GIVEN INFORMATION Block Start

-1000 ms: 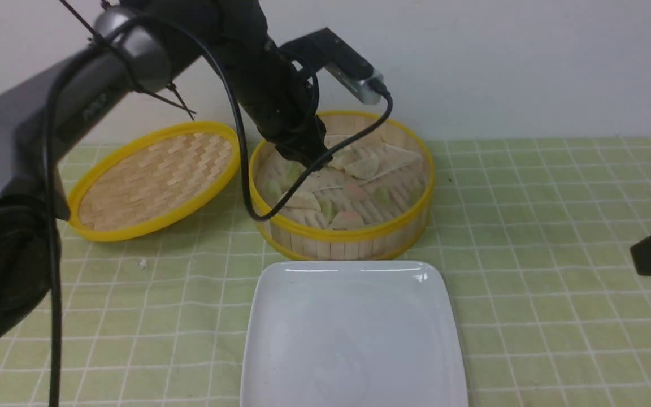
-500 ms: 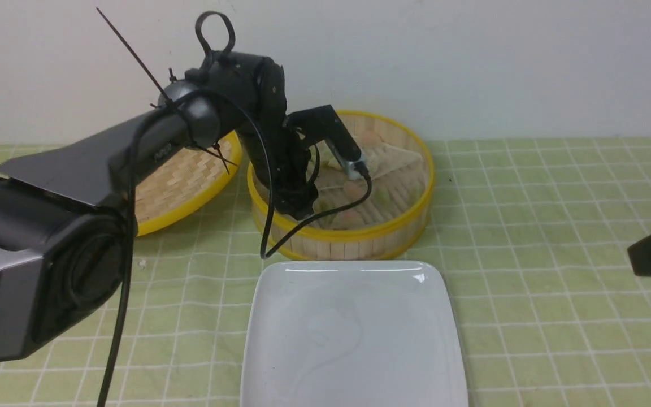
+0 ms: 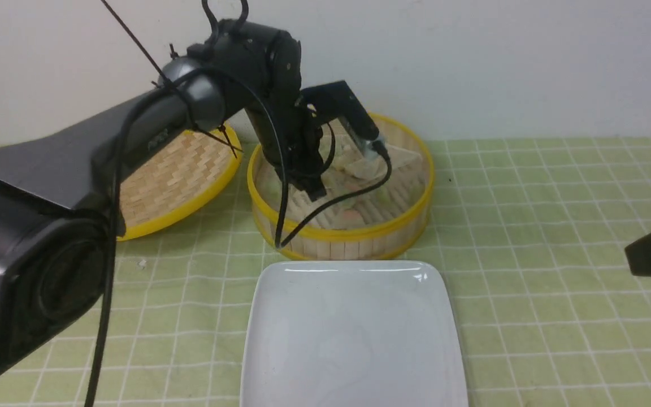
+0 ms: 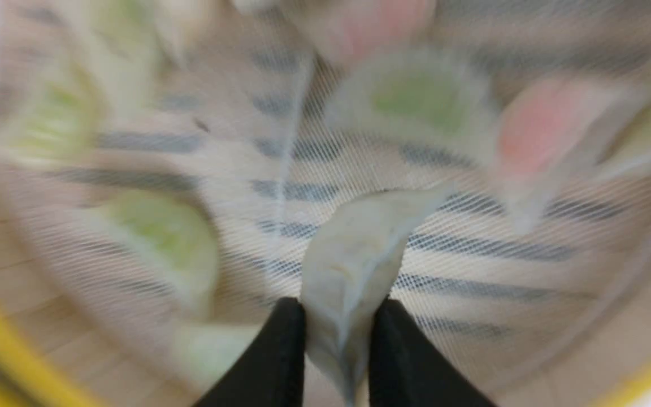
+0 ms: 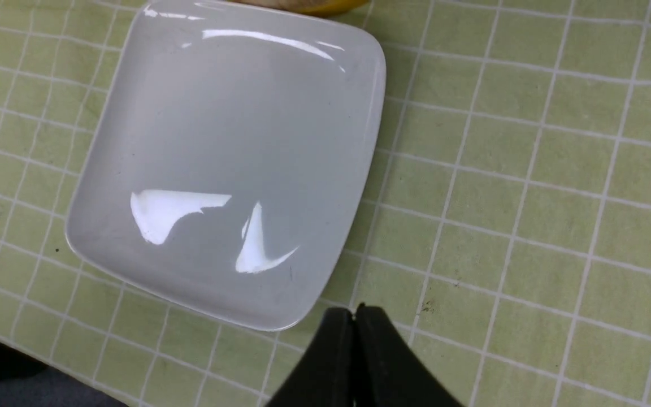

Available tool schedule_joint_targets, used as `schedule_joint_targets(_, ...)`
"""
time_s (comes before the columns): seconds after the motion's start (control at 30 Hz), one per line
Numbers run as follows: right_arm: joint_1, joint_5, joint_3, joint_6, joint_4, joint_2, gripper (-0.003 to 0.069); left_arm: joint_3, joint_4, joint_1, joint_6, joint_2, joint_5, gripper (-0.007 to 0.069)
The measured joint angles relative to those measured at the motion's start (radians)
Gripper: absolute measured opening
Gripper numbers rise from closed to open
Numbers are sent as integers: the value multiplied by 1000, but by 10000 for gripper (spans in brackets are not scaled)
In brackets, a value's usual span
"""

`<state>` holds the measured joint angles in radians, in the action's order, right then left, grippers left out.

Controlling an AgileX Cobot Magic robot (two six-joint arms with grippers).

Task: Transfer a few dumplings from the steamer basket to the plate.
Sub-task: Use the left arm to grab a dumpling from the steamer, then use the left arm to put the dumpling into the plate

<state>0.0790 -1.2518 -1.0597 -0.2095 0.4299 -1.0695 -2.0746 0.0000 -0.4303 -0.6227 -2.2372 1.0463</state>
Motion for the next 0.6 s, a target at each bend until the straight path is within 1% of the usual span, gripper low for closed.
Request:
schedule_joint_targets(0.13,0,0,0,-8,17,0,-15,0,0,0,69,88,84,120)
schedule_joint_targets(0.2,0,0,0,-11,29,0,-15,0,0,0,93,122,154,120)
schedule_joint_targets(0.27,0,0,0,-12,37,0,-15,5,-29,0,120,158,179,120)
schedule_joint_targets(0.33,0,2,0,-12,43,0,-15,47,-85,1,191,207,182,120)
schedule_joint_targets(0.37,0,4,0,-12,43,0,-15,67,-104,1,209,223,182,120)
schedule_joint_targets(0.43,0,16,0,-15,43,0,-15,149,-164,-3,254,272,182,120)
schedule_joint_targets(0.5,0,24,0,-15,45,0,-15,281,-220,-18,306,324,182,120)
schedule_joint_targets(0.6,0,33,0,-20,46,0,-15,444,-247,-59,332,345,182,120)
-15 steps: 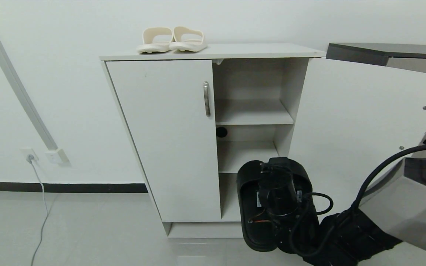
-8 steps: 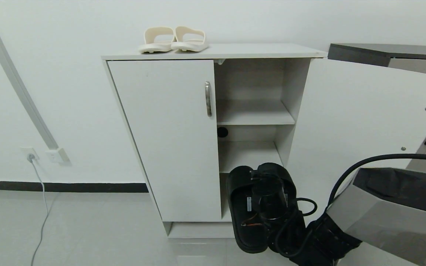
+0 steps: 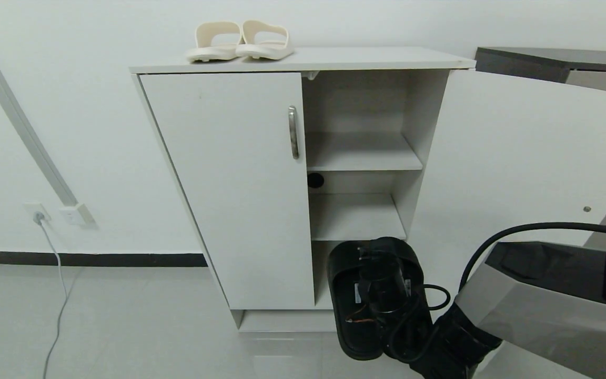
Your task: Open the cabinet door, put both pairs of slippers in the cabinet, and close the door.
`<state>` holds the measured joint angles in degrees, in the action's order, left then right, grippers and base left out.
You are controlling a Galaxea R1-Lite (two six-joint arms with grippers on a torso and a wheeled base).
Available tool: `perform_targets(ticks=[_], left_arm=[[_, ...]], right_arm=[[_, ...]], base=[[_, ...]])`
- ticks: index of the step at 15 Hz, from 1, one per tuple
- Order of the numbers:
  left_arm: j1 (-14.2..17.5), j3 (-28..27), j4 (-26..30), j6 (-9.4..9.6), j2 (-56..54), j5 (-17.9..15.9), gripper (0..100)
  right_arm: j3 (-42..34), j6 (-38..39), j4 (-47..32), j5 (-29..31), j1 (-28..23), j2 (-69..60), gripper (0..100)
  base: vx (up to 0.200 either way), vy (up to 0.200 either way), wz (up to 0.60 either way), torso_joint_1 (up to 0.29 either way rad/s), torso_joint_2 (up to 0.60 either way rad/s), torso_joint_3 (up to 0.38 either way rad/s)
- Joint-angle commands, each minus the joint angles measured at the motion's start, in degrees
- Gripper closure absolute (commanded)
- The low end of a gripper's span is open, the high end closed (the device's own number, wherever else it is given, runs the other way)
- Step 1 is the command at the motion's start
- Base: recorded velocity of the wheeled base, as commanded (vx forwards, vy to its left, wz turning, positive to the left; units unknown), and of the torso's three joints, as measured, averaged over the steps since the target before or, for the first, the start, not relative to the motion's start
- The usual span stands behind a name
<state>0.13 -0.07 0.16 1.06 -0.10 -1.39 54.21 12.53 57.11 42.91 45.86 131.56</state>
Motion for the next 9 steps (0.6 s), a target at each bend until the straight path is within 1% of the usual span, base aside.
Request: perform_targets(ticks=[1, 7, 9], left_arm=[[0.04, -0.01, 0.02, -0.01, 0.10, -0.02, 100], [0.04, -0.01, 0.02, -0.01, 0.10, -0.02, 100], [0.04, 0.07, -0.07, 0.08, 0.10, 0.07, 100]], right_arm=[[0.10, 0.04, 0.02, -0.20, -0.25, 0.10, 100], [0.37, 0.12, 0.10, -0.20, -0.42, 1.07, 100], [0.37, -0.05, 1.77, 0.51, -0.16, 2.21, 100]], base=[[0.000, 0.000, 0.00, -0.002, 0.01, -0.183], [0.000, 0.000, 0.00, 0.002, 0.00, -0.194], [0.000, 0.000, 0.00, 0.007, 0.00, -0.142]])
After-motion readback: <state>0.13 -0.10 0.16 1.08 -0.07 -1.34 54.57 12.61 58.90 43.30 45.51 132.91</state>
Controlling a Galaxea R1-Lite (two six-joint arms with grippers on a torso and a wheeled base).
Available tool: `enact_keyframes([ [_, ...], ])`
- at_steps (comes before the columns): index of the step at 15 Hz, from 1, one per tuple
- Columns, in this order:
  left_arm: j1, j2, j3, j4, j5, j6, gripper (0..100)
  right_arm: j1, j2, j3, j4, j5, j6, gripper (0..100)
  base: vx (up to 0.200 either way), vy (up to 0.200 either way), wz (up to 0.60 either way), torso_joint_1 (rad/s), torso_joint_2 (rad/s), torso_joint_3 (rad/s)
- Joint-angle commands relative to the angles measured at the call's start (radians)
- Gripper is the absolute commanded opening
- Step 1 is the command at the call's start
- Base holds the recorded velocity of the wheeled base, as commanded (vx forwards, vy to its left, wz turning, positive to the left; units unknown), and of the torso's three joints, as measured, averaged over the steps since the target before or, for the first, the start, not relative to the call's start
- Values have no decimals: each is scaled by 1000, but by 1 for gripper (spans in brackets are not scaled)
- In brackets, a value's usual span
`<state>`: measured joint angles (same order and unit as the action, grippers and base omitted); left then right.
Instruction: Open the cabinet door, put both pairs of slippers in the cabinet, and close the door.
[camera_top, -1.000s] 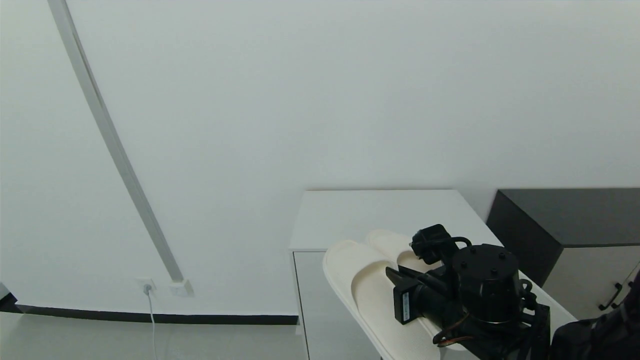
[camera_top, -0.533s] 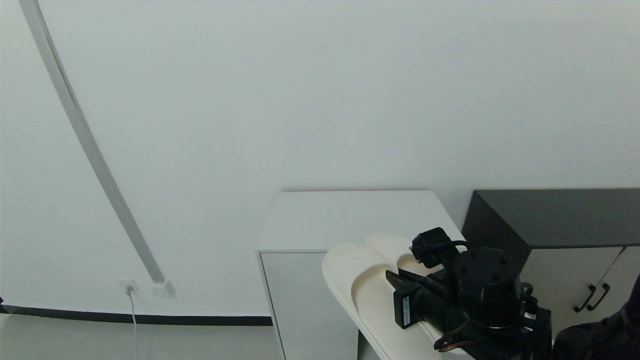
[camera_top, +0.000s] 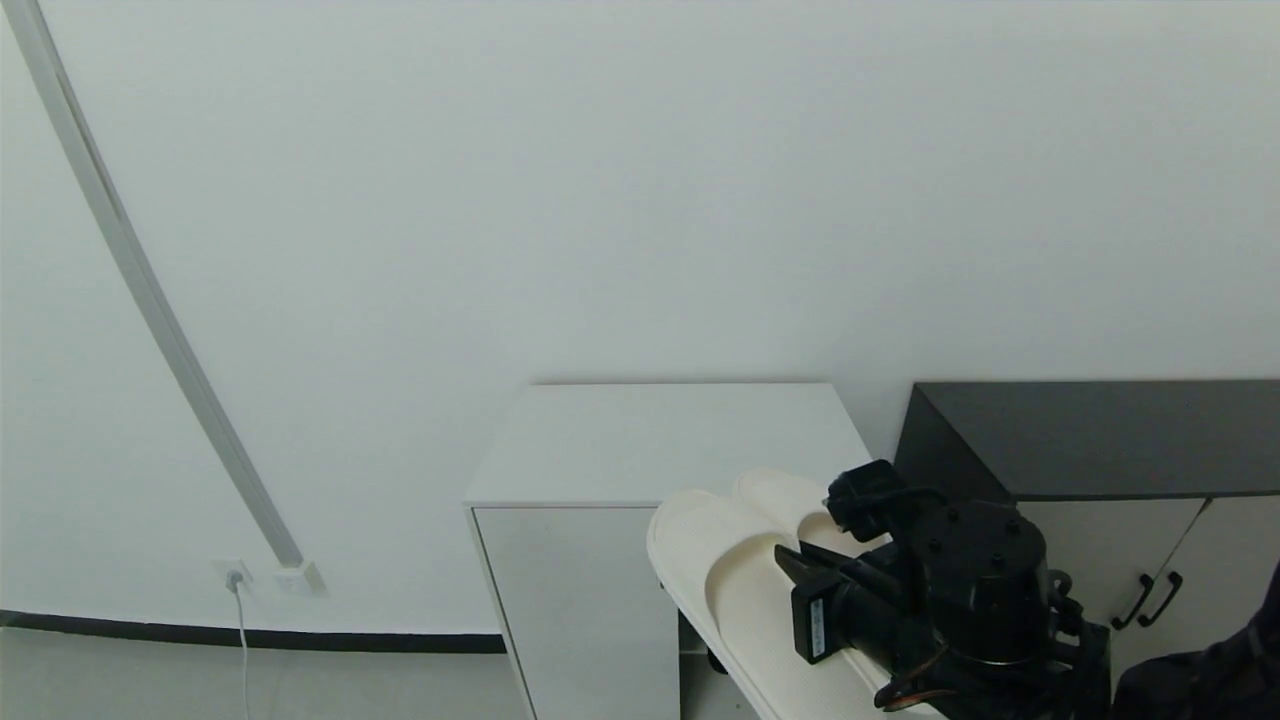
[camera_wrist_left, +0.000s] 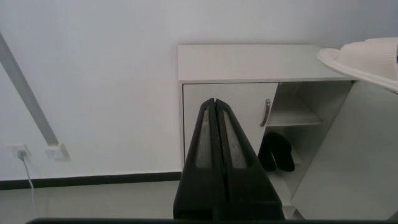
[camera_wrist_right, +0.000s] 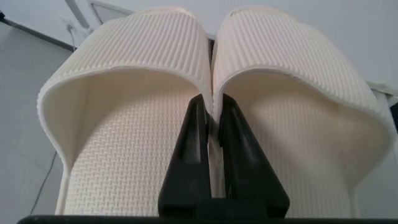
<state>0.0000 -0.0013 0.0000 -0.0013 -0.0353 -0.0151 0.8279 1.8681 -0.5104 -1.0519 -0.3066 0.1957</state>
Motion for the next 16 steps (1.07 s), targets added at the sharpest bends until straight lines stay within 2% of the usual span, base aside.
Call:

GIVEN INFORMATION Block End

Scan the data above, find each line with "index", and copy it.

- ticks: index of the step at 15 Hz, from 1, one per tuple
- at_steps (comes before the columns): index of the step at 15 Hz, from 1, one per tuple

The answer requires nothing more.